Хотя Иванов неизменно благоговел перед гением Гоголя и дорожил его мнением, он находил, что тот недостаточно вникает в творческие интересы художников, и называл его поэтому «теоретическим человеком». В остальном размолвка не могла поколебать годами сложившейся дружбы. Стоило Гоголю узнать о нездоровье Иванова, и в тоне его письма к художнику вновь появляются нотки самой искренней ласки. Со своей стороны, и Иванов быстро забывает нанесенные обиды и с большой теплотой отвечает ему.
В годы, когда Гоголь создавал свои «Выбранные места из переписки с друзьями», Иванов стал снова часто встречаться с ним и вести долгие беседы. Многое из того, что русские читатели прочли только в 1847 году, он еще ранее слышал из уст самого автора. Трудно было ему не избежать на себе воздействия Гоголя, но стать его верным последователем он не мог. Иванов готов был признать, что искусство должно служить духовному воспитанию человека, но отказаться от искусства ради проповеди прописной морали он не желал — это претило всей его артистической натуре.
За несколько лет до выхода в свет «Выбранных мест» Гоголя Иванов должен был выдержать натиск еще с другой стороны. В 1845 году в Рим прибыл Ф. В. Чижов. Он находился тогда под обаянием московских славянофилов. В Риме в то время жил Н. И. Языков, которого славянофилы считали своим самым боевым поэтом. Со всею страстностью своей натуры Чижов прилагал усилия, чтобы сделать из Иванова художника-славянофила. Было много доводов, которые не могли не подействовать на Иванова, так как они соответствовали его собственным воззрениям. Славянофилы говорили о гниении современной западной культуры и обосновывали это историческими экскурсами в прошлое. Иванов видел, как в Риме деградировало современное искусство, и поэтому должен был согласиться с ними. Чижов говорил о том, что славянофилы по достоинству оценили самобытную культуру древней Руси, народное творчество, старые летописи, и это также должно было привлекать Иванова, который на чужбине так стремился к русской старине и в Москве видел средоточие ее лучших традиций. Но Иванов не стал славянофилом. Его творчество и в эти годы никак не укладывалось в узкое русло славянофильской теории.

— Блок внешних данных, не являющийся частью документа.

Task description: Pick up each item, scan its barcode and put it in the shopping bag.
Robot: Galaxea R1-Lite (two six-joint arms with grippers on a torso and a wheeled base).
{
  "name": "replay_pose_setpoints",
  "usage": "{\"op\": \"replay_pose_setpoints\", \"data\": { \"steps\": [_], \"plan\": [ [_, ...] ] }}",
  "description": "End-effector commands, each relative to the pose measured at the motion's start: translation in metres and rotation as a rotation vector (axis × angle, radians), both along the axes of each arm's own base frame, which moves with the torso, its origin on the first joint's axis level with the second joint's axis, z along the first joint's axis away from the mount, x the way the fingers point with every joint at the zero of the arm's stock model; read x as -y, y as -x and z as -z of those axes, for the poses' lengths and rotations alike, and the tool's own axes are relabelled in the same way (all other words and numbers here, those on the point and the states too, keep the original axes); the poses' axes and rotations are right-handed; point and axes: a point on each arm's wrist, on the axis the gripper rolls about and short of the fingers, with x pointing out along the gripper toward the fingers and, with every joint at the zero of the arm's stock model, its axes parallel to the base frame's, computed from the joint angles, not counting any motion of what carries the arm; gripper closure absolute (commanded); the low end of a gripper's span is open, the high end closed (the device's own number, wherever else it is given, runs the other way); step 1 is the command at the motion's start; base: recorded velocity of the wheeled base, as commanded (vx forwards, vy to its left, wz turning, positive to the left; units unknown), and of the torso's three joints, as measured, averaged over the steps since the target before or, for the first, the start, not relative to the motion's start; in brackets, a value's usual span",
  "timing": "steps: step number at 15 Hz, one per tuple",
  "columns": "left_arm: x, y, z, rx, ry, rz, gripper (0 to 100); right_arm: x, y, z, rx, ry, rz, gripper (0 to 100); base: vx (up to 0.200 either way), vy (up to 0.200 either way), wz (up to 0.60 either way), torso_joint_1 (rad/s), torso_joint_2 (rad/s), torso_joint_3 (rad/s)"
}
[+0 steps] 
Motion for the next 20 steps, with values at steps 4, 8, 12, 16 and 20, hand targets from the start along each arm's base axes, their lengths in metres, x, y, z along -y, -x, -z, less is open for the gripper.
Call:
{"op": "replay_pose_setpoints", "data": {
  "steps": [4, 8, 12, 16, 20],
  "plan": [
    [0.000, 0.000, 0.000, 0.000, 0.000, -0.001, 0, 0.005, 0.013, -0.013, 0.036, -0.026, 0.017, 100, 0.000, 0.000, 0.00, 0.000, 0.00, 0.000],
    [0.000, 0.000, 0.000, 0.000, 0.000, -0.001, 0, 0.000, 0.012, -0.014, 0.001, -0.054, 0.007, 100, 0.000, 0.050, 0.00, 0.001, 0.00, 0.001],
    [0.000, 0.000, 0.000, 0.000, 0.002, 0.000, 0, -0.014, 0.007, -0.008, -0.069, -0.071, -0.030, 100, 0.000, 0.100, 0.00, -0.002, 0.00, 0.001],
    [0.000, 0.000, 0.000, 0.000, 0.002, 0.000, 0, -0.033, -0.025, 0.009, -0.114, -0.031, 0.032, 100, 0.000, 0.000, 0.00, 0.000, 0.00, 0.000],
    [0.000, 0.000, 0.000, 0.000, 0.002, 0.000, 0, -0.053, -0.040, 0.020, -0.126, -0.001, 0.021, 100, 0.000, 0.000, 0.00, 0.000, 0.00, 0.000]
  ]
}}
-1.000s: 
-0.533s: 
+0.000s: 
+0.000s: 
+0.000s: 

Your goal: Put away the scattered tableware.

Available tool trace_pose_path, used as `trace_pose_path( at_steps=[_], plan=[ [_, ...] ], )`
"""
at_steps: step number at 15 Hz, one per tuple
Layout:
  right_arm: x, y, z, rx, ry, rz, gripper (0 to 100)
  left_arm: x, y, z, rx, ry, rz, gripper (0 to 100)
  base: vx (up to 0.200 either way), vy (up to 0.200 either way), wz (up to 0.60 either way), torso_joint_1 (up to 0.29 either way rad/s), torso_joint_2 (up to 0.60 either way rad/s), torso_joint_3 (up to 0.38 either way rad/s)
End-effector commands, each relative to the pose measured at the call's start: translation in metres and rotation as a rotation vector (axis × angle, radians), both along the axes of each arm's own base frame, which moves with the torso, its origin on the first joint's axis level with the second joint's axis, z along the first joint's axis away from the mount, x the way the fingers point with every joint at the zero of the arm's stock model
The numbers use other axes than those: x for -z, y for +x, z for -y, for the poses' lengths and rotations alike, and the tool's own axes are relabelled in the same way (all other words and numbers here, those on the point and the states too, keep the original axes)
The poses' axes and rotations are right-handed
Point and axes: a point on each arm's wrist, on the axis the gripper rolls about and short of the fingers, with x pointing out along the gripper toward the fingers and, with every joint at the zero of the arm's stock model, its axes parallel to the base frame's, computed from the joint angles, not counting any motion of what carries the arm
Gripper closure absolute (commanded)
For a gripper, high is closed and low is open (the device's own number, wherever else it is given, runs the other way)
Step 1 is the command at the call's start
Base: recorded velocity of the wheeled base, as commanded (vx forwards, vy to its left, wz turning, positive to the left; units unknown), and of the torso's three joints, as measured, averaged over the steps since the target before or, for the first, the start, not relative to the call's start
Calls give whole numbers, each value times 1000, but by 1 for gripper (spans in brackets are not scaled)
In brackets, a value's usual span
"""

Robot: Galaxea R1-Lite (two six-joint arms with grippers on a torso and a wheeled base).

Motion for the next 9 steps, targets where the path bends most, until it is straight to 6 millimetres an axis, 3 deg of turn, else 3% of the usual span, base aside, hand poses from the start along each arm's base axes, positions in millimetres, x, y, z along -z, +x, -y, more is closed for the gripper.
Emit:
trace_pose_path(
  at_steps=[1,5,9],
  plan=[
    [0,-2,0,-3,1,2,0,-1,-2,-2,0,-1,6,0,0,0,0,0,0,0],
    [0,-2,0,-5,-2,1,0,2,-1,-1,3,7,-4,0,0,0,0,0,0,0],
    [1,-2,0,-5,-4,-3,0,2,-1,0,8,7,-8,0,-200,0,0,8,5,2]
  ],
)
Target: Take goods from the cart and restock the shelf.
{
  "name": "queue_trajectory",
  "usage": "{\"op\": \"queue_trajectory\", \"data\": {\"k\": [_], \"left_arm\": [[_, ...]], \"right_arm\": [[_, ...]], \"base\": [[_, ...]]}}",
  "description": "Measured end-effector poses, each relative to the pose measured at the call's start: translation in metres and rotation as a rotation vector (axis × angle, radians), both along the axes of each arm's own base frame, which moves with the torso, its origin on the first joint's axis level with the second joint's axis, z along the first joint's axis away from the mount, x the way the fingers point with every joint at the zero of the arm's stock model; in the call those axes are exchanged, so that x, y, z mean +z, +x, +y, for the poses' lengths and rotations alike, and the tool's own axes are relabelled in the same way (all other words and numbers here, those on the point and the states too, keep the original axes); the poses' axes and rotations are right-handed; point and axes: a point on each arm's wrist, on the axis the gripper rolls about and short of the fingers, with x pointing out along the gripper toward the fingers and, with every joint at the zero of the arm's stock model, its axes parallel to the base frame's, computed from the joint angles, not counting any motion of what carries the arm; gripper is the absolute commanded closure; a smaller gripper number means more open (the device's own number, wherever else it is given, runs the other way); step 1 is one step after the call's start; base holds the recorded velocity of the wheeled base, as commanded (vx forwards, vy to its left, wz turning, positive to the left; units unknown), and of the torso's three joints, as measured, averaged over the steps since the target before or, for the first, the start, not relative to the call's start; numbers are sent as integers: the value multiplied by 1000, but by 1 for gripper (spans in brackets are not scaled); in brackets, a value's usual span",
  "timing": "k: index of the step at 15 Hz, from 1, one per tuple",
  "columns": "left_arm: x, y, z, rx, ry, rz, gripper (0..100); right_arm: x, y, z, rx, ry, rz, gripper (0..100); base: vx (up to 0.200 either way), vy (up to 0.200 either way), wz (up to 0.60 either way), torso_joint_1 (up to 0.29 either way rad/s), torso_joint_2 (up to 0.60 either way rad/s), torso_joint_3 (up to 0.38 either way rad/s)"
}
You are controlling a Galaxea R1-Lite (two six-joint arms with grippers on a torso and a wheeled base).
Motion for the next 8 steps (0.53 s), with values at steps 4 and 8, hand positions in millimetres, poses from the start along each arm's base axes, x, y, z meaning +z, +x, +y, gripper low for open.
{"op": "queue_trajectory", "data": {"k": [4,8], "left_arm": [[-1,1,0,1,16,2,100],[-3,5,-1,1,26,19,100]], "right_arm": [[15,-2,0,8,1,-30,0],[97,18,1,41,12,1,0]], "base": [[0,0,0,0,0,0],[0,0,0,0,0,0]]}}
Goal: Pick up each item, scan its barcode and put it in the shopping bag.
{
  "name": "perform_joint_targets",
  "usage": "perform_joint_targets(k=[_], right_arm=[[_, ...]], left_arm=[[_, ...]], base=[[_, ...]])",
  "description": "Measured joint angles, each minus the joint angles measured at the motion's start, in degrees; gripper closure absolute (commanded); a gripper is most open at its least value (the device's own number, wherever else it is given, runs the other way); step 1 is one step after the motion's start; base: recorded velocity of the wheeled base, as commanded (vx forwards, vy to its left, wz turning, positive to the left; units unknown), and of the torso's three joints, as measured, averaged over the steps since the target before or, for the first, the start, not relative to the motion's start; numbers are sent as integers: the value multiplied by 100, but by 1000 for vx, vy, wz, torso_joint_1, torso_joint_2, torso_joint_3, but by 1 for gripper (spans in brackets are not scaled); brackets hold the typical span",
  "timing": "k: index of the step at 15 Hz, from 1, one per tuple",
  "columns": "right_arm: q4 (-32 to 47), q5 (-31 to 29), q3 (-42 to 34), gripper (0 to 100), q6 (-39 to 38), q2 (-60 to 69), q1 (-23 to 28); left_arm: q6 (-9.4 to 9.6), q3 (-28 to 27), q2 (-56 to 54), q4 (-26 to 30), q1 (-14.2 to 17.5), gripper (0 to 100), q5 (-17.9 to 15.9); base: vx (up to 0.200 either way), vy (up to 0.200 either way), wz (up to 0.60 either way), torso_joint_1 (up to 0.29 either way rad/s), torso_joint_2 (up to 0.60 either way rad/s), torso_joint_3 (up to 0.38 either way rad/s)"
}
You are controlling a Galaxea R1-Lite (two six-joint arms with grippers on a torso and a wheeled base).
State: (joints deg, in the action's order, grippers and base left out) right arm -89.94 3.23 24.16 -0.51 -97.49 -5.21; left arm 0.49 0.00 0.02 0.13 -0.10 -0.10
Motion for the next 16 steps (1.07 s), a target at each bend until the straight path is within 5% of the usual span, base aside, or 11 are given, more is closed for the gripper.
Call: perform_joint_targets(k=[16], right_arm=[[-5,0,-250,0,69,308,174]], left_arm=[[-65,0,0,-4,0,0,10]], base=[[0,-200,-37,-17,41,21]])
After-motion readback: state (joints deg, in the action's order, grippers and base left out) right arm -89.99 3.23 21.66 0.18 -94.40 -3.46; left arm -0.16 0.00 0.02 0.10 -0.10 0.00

В вопросах общественно-политических Иванов не отрекается от понятий, выработанных в дни ранней молодости. Говоря о царском правительстве, он неизменно называет его «деспотической властью» и в этом расходится со славянофилами, защитниками монархии. В царских чиновниках его возмущает «насильство невежественного властелина». Сознавая себя художником-демократом, он дает себе зарок держаться в стороне от «высоких лиц по роду».